DEXTER — The General Brown Central School District’s dire financial situation has left its Board of Education to further consider the idea of merging with another school district.

Since the process of merging is complex, the board brought Jack J. Boak, superintendent of the Jefferson-Lewis Board of Cooperative Educational Services, to its monthly meeting Monday to explain what it takes to mesh school districts.

“In order for districts to think about a merger, they have to share a boundary line,” Mr. Boak said.

General Brown Superintendent Stephan J. Vigliotti Sr. said area school districts that would qualify under that guideline to merge with General Brown include Lyme Central, Sackets Harbor Central, Thousand Islands Central, LaFargeville Central, Watertown City and Indian River Central.

The idea of merging isn’t new to General Brown. A few decades ago, Mr. Boak said, there were two inquiries about merging with Lyme Central. A possible merger was defeated once by Lyme Central, and once by General Brown. Loss of identity was feared.

“This is probably the biggest reason why mergers aren’t successful,” Mr. Boak said. “It’s the emotion involved in both communities.”

General Brown has recently sought merger information as it faces a $1.8 million deficit in its 2013-14 spending plan development process. The district has also received significantly less state aid throughout the past few years.
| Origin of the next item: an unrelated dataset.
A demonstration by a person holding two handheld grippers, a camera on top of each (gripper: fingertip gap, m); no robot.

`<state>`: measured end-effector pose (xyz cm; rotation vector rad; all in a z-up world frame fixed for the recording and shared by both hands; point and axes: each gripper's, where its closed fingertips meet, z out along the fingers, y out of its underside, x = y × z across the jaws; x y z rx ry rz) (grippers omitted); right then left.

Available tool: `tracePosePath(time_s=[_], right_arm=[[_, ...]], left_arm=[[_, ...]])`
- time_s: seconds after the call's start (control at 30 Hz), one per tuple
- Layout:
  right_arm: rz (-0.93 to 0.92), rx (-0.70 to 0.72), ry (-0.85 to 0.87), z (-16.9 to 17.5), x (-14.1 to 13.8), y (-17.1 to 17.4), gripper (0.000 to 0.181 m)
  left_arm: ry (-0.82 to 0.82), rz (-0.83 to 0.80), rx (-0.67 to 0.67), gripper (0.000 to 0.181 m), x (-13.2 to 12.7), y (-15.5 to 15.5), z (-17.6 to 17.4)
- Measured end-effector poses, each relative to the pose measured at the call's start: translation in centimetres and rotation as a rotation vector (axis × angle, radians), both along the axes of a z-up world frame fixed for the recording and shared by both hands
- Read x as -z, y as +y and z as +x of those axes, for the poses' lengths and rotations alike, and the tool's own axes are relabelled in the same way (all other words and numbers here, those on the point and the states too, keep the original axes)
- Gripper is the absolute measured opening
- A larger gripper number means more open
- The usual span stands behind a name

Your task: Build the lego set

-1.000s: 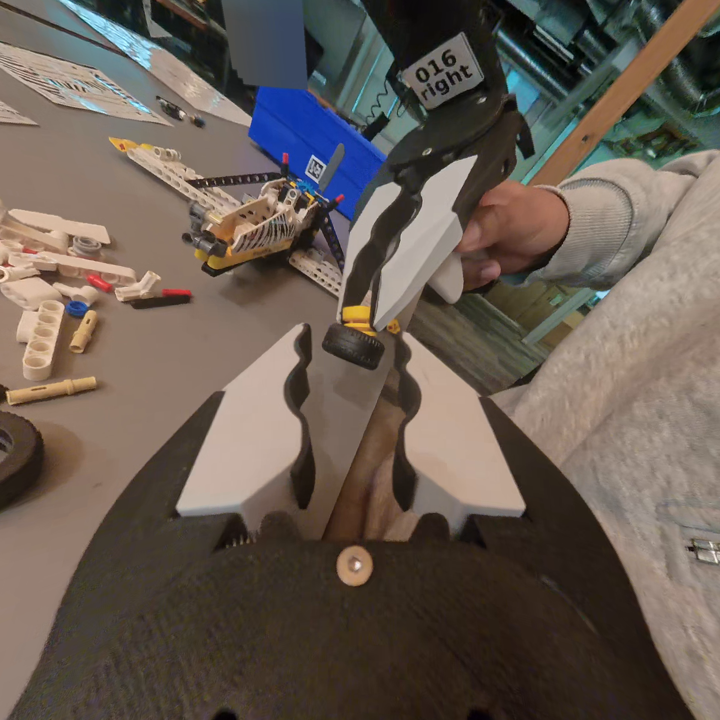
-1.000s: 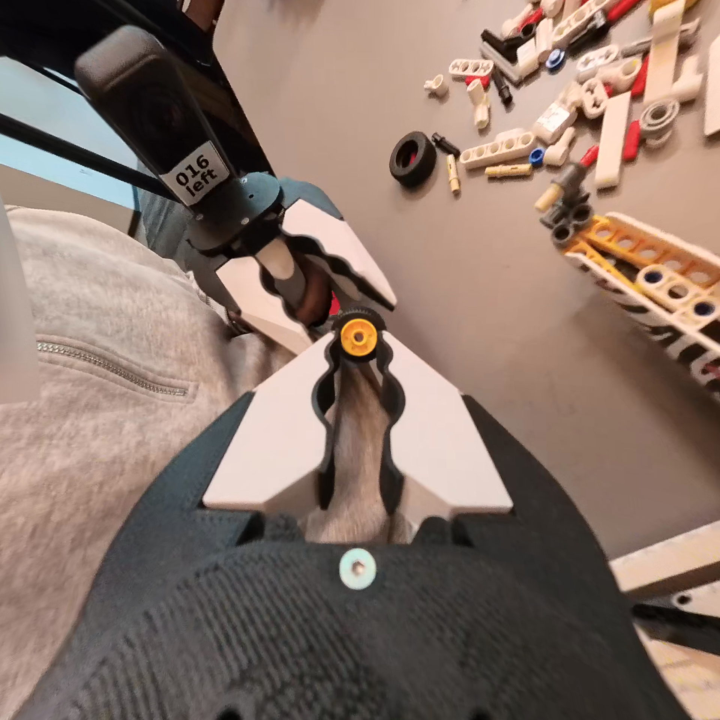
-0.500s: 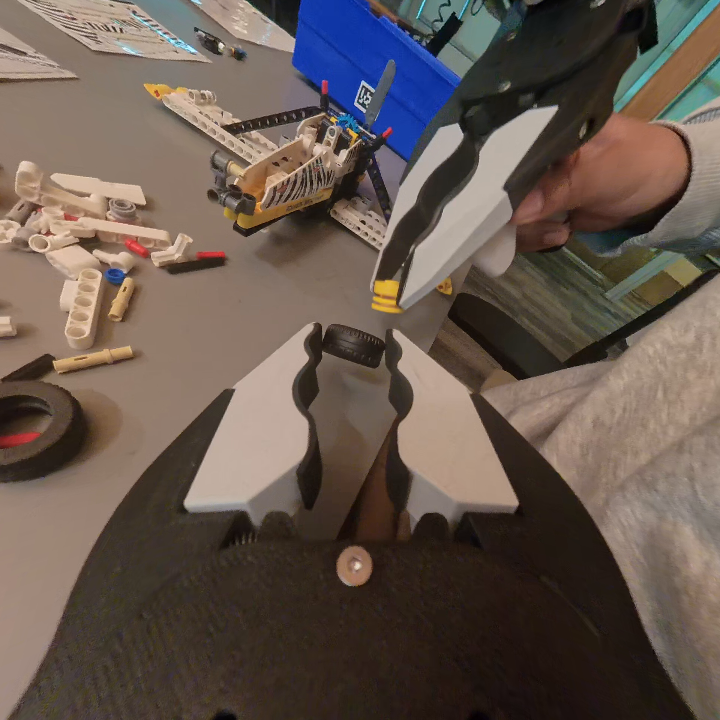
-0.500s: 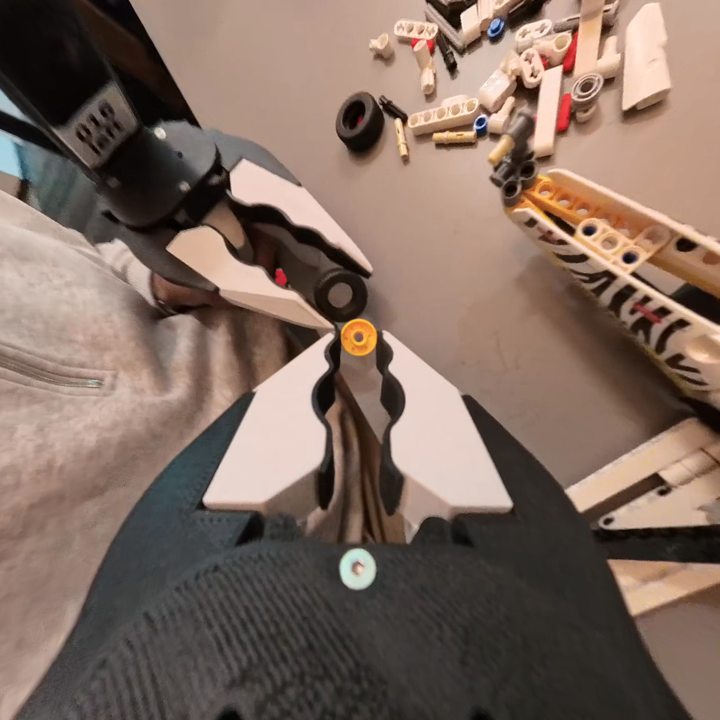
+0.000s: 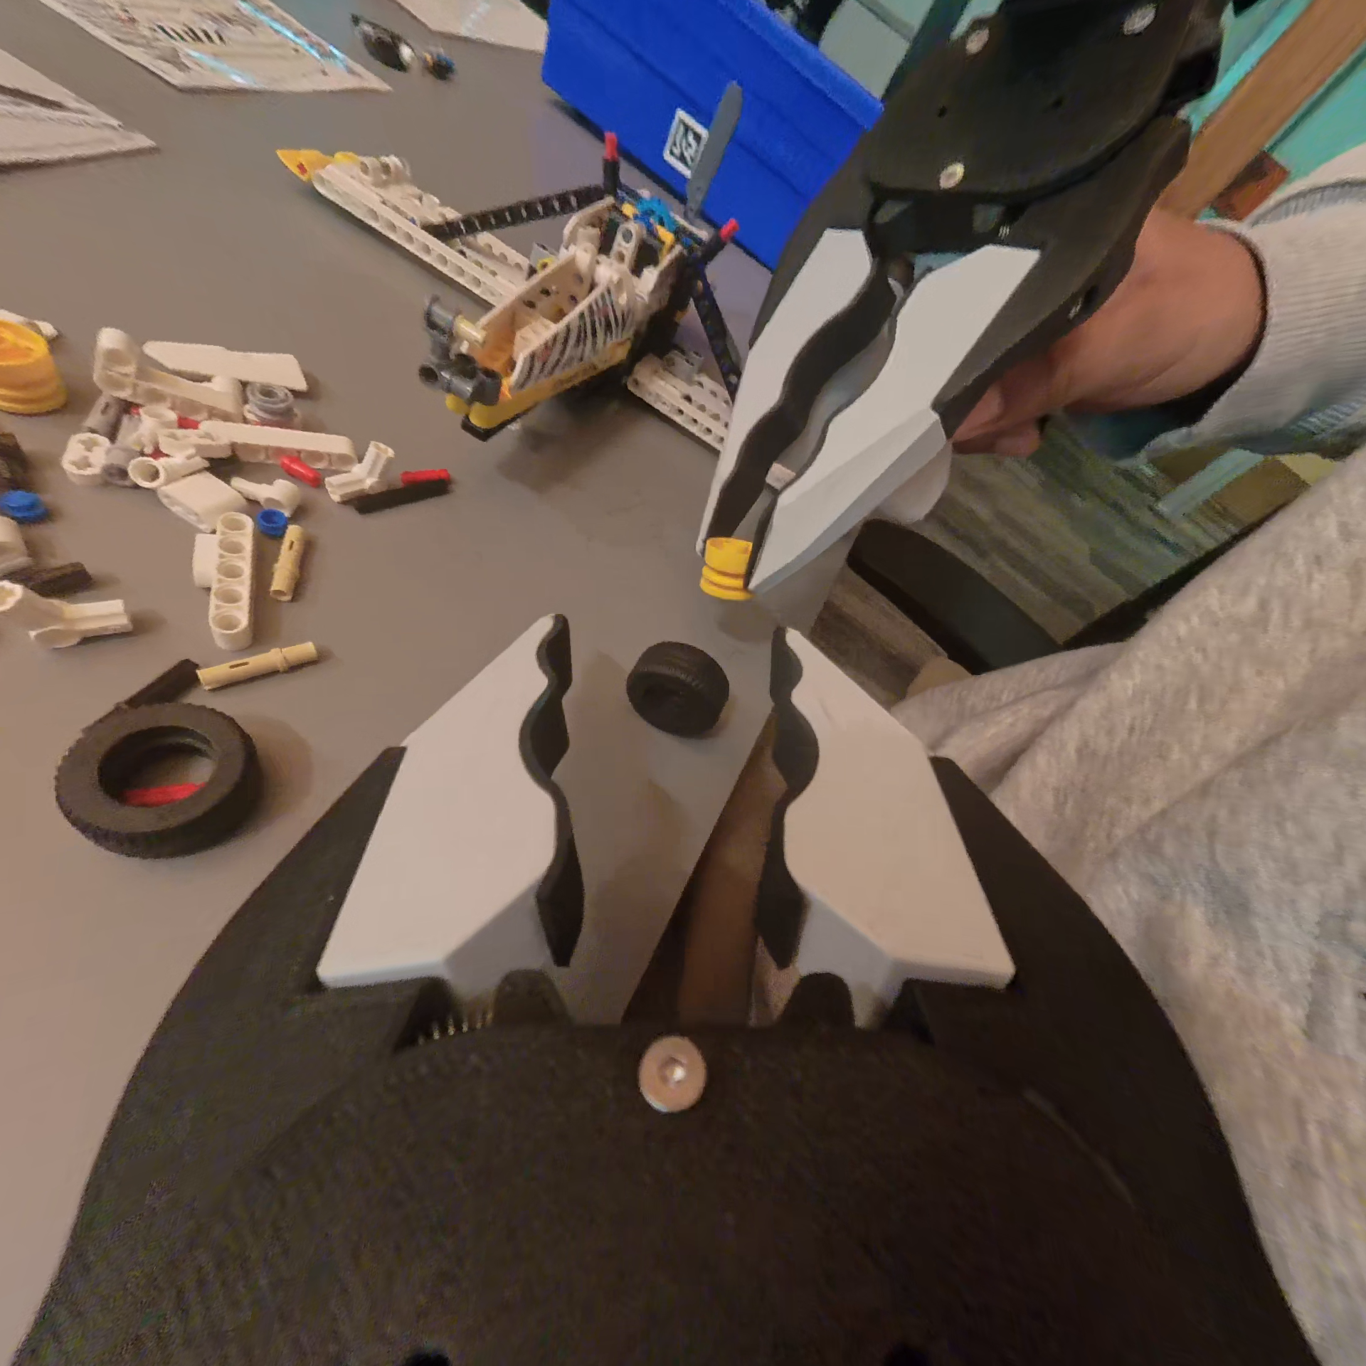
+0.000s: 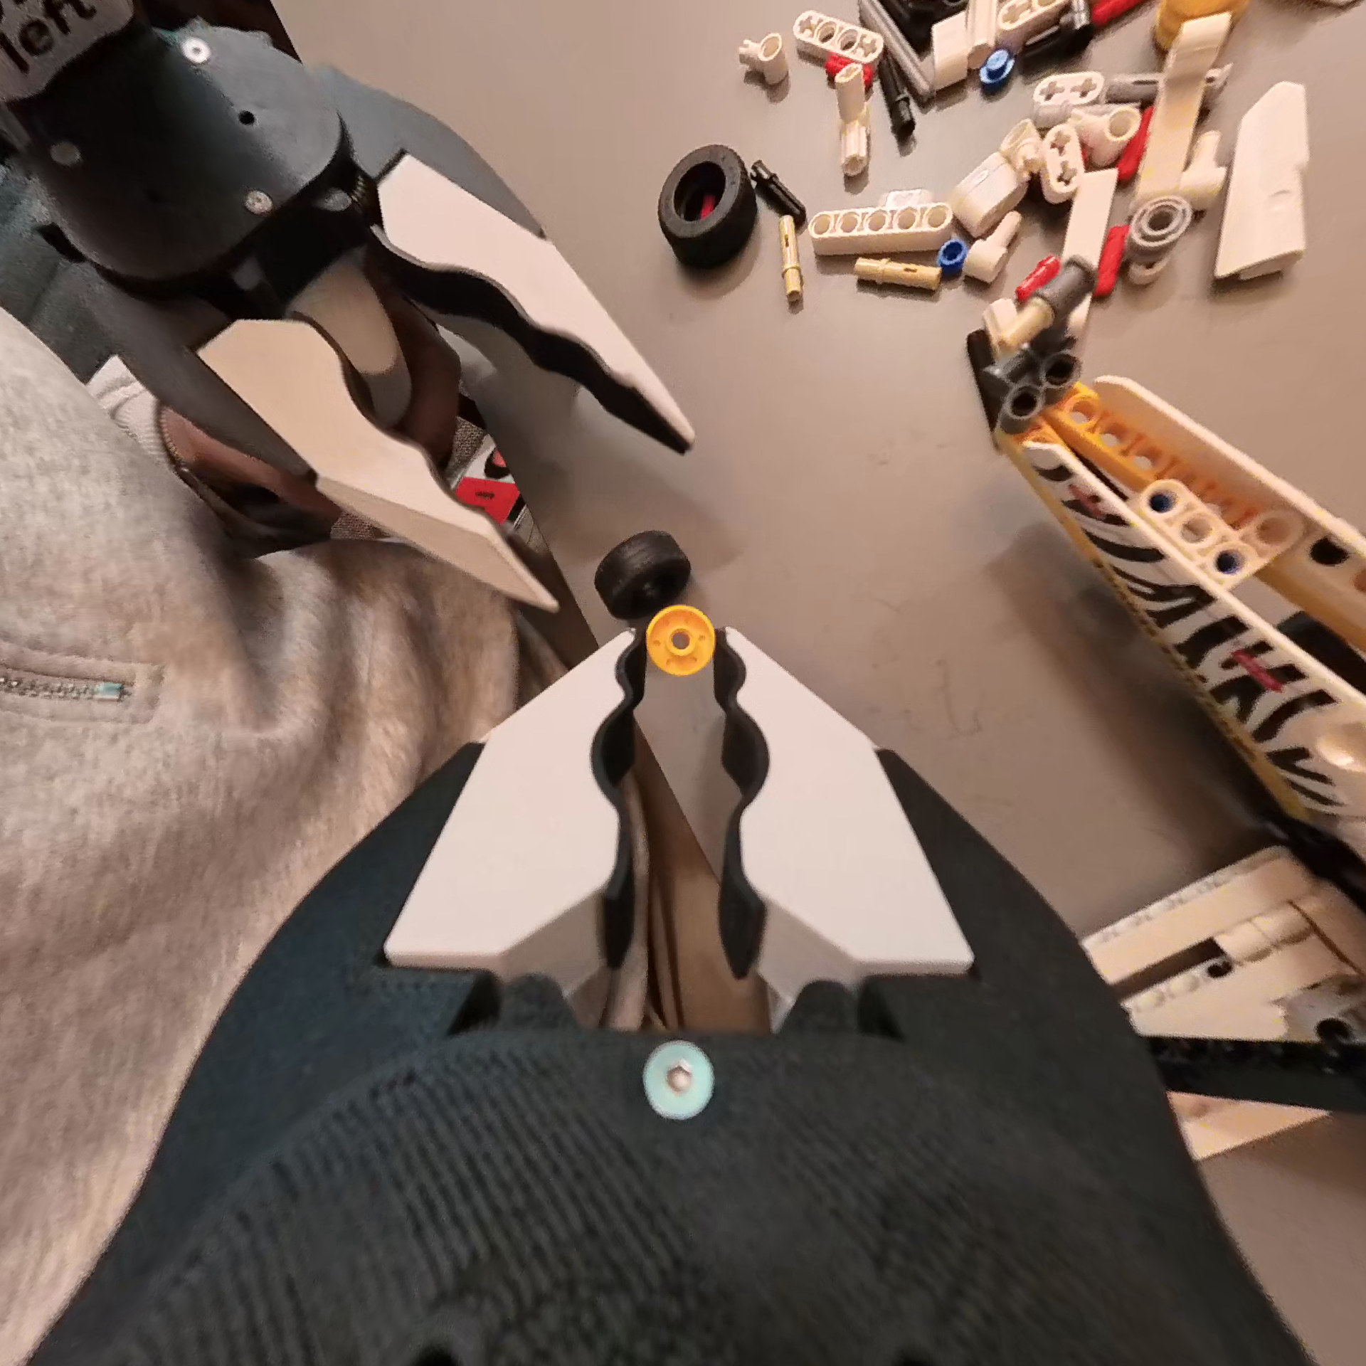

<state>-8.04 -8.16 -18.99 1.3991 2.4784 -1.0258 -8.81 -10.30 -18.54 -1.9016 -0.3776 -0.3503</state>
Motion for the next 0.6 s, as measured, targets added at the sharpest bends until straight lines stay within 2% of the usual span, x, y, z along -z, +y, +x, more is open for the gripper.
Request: tracePosePath(time_s=[0.17,0.27,0.33,0.6], right_arm=[[0.031,-0.035,0.023,0.1,-0.1,-0.5,0.016],[0.049,-0.057,0.020,0.4,0.4,-0.9,0.016],[0.044,-0.063,0.013,0.6,0.7,-1.2,0.016],[0.014,-0.074,0.033,0.1,0.8,-2.3,0.016]], left_arm=[[0.026,-0.031,0.038,0.052,0.6,0.2,0.9],[0.060,-0.111,-0.016,0.050,1.8,-0.3,-0.2],[0.040,-0.096,-0.048,0.045,1.4,-0.7,-0.9],[0.031,-0.125,-0.152,0.043,1.3,-3.0,-3.3]])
There are two types of mergers: centralization, in which schools can combine, or annexation, in which a school district takes over another. Whichever option districts choose, a multi-year process must follow. Mr. Boak said a study would first be conducted by an outside consultant who would examine all aspects of the district. Multiple votes would be taken in both school districts, with input from both communities.

The cumbersome process, Mr. Boak said, has its pros and cons for school districts involved. There may be larger class sizes and longer bus runs. Student achievement may or may not increase. More extracurricular opportunities will be available.

Financial incentives, in the form of additional state aid, are offered for the first 15 years of a merger. Those incentives will be used for financing transition costs, building a reserve for long-term fiscal stability and reducing taxes.

Board member Cynthia L. Humerickhouse asked Mr. Boak if he could recommend to the board whether it really needs to consider merging. He said the first step is for board members to look at how they can help the district now, and then seriously look at whether they want to proceed with a study.

The study, which costs about $50,000 on average, could be funded by a state Department of State grant.

Merging is being considered elsewhere in the north country, as a few school districts in St. Lawrence County have considered forming a regional high school, he said.

Although there were 11,372 school districts in the state in 1870, that number decreased to 697 by 2010. While the number of mergers has particularly slowed since the 1980s, Mr. Boak said, the state’s tough fiscal times have many districts throughout the state considering a merger as a viable option.

“It sounds pretty bleak. That’s because it is,” Mr. Boak said. “Don’t shoot the messenger.”